(Extracted data entries)
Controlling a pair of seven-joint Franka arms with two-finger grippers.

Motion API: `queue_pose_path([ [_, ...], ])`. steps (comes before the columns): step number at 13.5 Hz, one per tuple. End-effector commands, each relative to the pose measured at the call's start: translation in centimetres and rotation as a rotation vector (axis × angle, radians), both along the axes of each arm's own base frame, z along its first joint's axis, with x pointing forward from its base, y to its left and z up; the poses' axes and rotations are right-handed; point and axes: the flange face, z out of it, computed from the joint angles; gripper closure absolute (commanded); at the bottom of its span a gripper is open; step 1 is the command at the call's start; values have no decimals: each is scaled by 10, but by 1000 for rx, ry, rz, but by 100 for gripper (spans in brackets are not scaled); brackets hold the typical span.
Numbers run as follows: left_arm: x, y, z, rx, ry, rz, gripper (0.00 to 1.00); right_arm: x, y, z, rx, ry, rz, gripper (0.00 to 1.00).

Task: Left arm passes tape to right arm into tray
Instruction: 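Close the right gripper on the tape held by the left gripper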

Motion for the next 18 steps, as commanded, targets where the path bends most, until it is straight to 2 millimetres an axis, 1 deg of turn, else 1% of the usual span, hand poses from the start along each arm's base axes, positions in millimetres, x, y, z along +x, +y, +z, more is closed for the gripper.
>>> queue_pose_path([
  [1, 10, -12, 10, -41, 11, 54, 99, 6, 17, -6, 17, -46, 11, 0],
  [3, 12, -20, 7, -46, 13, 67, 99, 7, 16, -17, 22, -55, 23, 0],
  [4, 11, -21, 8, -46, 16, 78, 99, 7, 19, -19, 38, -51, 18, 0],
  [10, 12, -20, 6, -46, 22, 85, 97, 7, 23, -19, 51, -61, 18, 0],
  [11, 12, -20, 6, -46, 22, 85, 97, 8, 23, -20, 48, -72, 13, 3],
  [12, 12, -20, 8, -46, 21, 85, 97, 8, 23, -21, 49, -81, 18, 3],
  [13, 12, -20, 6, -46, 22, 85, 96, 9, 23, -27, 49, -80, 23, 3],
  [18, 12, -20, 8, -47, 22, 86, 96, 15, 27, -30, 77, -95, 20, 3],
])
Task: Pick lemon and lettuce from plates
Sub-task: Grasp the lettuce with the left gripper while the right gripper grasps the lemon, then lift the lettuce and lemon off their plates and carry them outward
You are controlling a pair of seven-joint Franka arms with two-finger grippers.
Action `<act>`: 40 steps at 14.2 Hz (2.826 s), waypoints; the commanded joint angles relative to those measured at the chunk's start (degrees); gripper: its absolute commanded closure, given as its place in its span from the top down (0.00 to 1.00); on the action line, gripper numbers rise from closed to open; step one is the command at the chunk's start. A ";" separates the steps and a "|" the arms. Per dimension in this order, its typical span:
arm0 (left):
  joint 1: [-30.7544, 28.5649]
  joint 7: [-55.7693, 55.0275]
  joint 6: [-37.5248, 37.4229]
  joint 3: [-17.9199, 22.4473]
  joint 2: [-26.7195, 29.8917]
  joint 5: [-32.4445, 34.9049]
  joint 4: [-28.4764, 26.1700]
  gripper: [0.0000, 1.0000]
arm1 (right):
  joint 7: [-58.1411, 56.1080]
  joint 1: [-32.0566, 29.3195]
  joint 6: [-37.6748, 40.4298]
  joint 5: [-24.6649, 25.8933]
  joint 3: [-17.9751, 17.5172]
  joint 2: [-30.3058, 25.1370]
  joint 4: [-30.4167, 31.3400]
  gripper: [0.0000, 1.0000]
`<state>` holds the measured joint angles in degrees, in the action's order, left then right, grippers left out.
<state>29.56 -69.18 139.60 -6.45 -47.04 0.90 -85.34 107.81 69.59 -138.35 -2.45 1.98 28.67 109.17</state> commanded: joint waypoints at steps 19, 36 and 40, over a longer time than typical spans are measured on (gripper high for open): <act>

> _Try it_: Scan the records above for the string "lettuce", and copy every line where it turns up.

> _Response area_:
Task: Pick lemon and lettuce from plates
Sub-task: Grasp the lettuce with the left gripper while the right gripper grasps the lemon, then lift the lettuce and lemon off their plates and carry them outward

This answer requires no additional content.